The Walters called Jackie Smith, a Realtor with Paul Green and Associates Realtors, and toured the home the next day while in Natchez on vacation.
“When we got home, my husband continued to talk to Jackie and negotiated and bought it,” Walters said. “He set the closing date for Feb. 4, 2022, my birthday.”
She said her husband is a self-made man.
“He grew up in the piney woods in northeast Texas in a home that had no indoor plumbing until he went to kindergarten,” she said. “When he graduated high school and his home, all his mother had to give him was some canned goods.
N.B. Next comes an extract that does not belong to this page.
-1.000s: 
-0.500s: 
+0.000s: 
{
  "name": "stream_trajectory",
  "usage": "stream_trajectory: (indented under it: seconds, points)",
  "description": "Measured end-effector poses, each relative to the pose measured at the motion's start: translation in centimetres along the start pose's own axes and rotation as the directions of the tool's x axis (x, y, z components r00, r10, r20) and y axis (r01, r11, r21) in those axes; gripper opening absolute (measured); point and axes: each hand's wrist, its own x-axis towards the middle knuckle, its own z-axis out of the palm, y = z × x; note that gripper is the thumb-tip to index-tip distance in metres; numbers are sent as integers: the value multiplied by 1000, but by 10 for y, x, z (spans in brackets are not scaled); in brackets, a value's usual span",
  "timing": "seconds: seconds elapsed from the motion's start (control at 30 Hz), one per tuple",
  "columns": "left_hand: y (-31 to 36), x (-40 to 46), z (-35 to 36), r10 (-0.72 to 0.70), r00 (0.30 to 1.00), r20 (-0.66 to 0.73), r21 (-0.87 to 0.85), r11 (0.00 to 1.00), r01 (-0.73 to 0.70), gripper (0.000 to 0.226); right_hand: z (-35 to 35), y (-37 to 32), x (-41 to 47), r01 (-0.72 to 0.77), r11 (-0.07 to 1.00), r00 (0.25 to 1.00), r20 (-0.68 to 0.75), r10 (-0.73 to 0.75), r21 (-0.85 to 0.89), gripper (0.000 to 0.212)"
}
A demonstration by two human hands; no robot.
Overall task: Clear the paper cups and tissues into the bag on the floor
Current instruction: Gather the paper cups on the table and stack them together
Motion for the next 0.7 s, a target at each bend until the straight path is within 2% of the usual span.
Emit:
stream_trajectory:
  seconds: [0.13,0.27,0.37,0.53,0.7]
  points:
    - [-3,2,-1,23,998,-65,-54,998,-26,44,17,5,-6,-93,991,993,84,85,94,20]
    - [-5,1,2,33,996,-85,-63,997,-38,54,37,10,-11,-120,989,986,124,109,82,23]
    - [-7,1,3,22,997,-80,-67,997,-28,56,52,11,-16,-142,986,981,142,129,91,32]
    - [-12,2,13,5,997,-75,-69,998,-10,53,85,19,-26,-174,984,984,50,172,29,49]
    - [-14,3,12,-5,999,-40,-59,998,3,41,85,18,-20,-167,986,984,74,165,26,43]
That’s how he was sent off into the world.”
Walters started a business installing rain gutters on homes and buildings. That business has grown and morphed. Today, Walter’s company, Senox Corp., manufactures seamless gutters and dominates that market in the southern U.S.
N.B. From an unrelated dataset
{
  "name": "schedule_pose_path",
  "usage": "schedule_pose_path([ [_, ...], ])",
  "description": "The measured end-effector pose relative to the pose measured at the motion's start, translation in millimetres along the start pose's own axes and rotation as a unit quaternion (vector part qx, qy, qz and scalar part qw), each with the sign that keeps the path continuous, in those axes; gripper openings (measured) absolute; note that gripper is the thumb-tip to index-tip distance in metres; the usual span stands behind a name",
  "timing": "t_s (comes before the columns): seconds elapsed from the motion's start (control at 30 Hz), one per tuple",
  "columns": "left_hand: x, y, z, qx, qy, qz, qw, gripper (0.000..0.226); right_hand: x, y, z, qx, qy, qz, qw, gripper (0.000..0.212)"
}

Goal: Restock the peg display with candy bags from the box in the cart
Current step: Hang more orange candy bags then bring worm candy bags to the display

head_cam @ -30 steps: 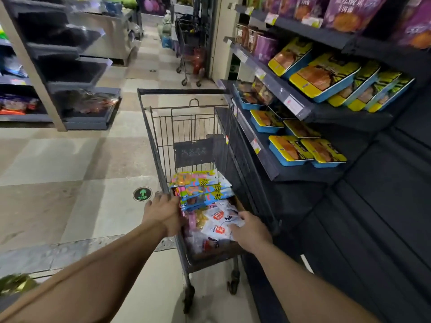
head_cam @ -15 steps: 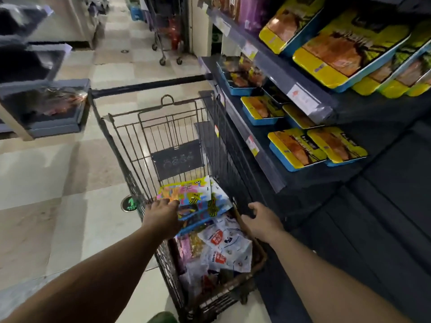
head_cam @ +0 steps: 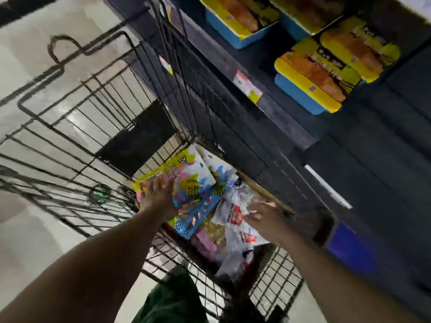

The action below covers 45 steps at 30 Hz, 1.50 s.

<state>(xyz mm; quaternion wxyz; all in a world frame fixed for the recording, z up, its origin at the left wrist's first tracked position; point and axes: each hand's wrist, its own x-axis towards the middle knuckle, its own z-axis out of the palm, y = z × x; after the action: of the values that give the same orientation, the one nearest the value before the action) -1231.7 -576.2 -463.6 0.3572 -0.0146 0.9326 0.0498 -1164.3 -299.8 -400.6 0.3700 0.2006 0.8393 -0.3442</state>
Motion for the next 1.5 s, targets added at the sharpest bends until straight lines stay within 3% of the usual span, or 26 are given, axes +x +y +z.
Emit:
schedule_pose_path([
  [0.13,29.4,-12.5,24.4,0.043,-0.045,0.033,0.997,0.102,17.3,-15.2,29.2,0.021,-0.027,0.044,0.998,0.042],
  [0.23,33.0,-14.5,28.7,0.066,-0.017,0.078,0.995,0.088,33.2,-21.4,42.2,0.128,-0.020,0.093,0.987,0.041],
  [0.37,28.8,-3.7,12.8,0.103,0.037,0.179,0.978,0.048,54.6,-33.9,51.2,0.309,0.007,0.154,0.939,0.054],
  [0.47,12.4,19.7,-3.3,0.145,-0.004,0.240,0.960,0.048,69.5,-47.8,62.4,0.445,-0.016,0.187,0.876,0.071],
  [0.57,-9.5,47.9,-10.7,0.162,-0.011,0.297,0.941,0.051,86.7,-52.3,73.3,0.537,0.079,0.205,0.814,0.063],
  [0.63,-11.9,57.3,-10.4,0.132,-0.025,0.322,0.937,0.055,88.6,-48.0,70.3,0.511,0.165,0.230,0.811,0.050],
  [0.73,22.3,54.7,-14.1,-0.045,-0.052,0.246,0.967,0.062,77.5,-27.9,55.6,0.446,0.189,0.250,0.838,0.035],
  [0.8,63.6,44.1,-13.9,-0.143,0.006,0.142,0.979,0.064,68.4,-8.3,45.7,0.412,0.185,0.255,0.855,0.025],
  [0.93,119.3,32.8,-9.0,-0.257,0.019,0.003,0.966,0.073,47.7,14.2,37.0,0.409,0.189,0.245,0.858,0.013],
  [1.07,132.7,36.3,-6.5,-0.142,0.005,-0.005,0.990,0.100,36.6,20.9,48.5,0.434,0.196,0.259,0.841,0.018],
  [1.17,133.4,36.8,-13.0,-0.062,-0.005,-0.026,0.998,0.098,33.2,19.3,61.0,0.452,0.198,0.272,0.826,0.030],
  [1.37,117.9,38.3,-11.6,-0.221,-0.016,0.008,0.975,0.099,22.3,20.8,66.0,0.503,0.203,0.261,0.798,0.053],
  [1.43,97.4,40.6,-11.7,-0.216,0.000,0.014,0.976,0.086,16.5,38.5,70.2,0.520,0.206,0.246,0.792,0.068],
  [1.5,78.5,41.8,-15.0,-0.193,0.021,0.023,0.981,0.072,1.5,46.3,64.3,0.521,0.221,0.241,0.788,0.066],
])
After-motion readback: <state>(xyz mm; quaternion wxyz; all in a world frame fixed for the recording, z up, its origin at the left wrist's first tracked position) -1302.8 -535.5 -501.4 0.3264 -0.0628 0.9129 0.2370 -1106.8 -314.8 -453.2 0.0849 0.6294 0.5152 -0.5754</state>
The couple lives on a ranch in Burnett, Texas, and plans to use Gloucester as a vacation home.
“My husband retired on April 1 and passed the management of the company on to his daughter, who has been training with him for years. They were in the middle of building another factory in Texas, so he has not really retired completely. He is doing special projects, like overseeing the factory construction. He works like a demon from first light to dark on our ranch, too. And we have six little grandkids in Texas who are at the ages that they still like us.”
The Walters are working with local companies and people to get Gloucester caught up on deferred maintenance at the home, but she said the home was in excellent condition when the couple bought it this year.
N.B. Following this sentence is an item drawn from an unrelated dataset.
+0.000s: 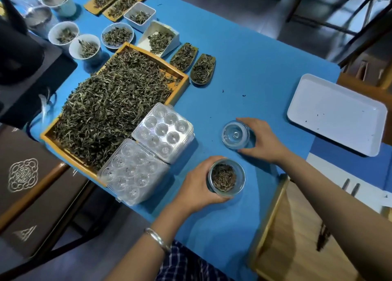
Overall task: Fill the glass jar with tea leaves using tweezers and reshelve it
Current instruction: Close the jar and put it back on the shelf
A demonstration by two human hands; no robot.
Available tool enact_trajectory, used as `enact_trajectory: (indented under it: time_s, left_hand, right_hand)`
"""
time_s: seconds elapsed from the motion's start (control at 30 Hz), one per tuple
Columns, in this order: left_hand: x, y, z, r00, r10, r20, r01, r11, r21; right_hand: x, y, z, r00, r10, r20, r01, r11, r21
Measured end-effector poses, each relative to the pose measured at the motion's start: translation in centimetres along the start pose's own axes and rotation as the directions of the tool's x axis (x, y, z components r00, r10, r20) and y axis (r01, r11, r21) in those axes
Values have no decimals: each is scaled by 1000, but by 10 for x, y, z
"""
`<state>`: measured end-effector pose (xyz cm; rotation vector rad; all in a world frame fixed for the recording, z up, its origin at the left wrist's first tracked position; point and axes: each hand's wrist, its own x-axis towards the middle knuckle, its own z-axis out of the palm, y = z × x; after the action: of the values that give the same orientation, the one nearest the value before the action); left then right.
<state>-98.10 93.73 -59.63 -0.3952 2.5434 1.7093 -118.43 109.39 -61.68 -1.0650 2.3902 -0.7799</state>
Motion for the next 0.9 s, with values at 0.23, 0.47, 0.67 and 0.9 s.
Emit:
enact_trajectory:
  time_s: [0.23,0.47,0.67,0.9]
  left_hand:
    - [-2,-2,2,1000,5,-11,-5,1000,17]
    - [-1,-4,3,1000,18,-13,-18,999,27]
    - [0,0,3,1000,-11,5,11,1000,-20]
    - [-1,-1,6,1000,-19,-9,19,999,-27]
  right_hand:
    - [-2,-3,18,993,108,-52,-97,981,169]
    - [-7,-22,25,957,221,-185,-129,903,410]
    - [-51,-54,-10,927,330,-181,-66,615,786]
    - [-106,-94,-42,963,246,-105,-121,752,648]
“We bought it lock, stock and barrel,” she said. “The previous owners took only a very few sentimental items from the house. We are working on the gardens. We want to get the gardens back into the shape they used to be.”
For the first time in more than 20 years, Gloucester will be on tour during Fall Pilgrimage this year.
“We hope people will come see us and the home during Fall Pilgrimage,” Walters said.
Twin Oaks
Cathy Stewart, originally from Gonzales, Louisiana, began making trips to Natchez in the early 1990s.
“My love of old houses goes way back. I lived right there among the River Road plantations. My daughter worked at Houmas House (in Darrow, Louisiana) through high school and college. I just love old houses,” she said.
Stewart renovated her first home in the 1980s, and Twin Oaks will be her ninth renovation and her largest.
The retired registered nurse and her husband, Montie Chapman, who is retired from the railroad industry, bought Twin Oaks in March of this year directly from Concordia Bank and Trust.
She also renovated and is living in Evergreen, a house on Cemetery Road in Natchez, which she plans to sell after renovations at Twin Oaks are complete.
“All the time I was renovating Evergreen, I was looking for a bigger house,” she said. “I was going to a meeting and I passed up the meeting spot and I had to turn back. My neighbor was with me, and I saw Twin Oaks and saw the ‘for sale’ sign. I said, ‘What is that house? It’s not listed on the real estate sites.’ My neighbor said, ‘No. That’s because the bank has it.’”
That afternoon, Stewart was walking through Twin Oaks with her contractor, Lee Blanton of R.L. Blanton Construction.
At the time, Stewart’s main home was a house in Florida near one of her two children.
“I went back to Florida and met with a Realtor who told me she could sell the Florida house in a week. I’m not a risk taker, and to me, buying Twin Oaks was a risk. I had four days to decide if I wanted to do it,” she said.
Stewart worked through a Natchez attorney who prepared a bid for Twin Oaks and walked it in 10 minutes before the bid deadline, she said.
“I really didn’t expect to get it.”
Stewart said Twin Oaks will be her home and she doesn’t plan to renovate another house.
“My kids look at me out of the side of their eyes when I say that,” she said.
She will not operate the house as a bed and breakfast.
“This will be our home. We like our privacy.”
However, the two may open their house during Pilgrimage when it is ready, perhaps in the fall of 2023.